### THE TASK
All that should be output is the block of lines below from the line with "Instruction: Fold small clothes" to the line with "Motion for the", both included, exactly as written.

### COLLECTED MATERIAL
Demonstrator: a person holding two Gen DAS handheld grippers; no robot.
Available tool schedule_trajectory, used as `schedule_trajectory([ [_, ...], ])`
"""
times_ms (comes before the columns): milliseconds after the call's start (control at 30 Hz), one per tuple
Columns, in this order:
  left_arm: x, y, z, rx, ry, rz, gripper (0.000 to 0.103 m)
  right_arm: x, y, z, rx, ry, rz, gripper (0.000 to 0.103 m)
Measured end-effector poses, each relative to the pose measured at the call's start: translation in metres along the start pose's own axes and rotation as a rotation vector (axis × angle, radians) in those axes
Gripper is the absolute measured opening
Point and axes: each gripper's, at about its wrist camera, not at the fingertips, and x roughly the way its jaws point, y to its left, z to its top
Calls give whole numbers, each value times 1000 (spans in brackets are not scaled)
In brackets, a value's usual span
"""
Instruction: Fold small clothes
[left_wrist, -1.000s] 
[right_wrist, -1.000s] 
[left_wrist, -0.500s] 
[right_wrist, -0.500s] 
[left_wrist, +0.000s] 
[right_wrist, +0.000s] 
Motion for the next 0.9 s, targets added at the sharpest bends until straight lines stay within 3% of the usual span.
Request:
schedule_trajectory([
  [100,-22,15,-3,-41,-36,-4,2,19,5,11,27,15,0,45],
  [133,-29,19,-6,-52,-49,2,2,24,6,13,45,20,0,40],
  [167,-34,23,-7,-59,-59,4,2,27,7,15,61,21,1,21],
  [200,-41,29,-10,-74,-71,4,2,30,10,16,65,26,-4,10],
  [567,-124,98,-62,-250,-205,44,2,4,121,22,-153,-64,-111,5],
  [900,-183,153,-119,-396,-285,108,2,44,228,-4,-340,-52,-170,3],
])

### ANSWER SPACE
Instruction: Fold small clothes
[left_wrist, -1.000s] 
[right_wrist, -1.000s] 
[left_wrist, -0.500s] 
[right_wrist, -0.500s] 
[left_wrist, +0.000s] 
[right_wrist, +0.000s] 
Motion for the next 0.9 s, targets added at the sharpest bends until straight lines stay within 3% of the usual span.

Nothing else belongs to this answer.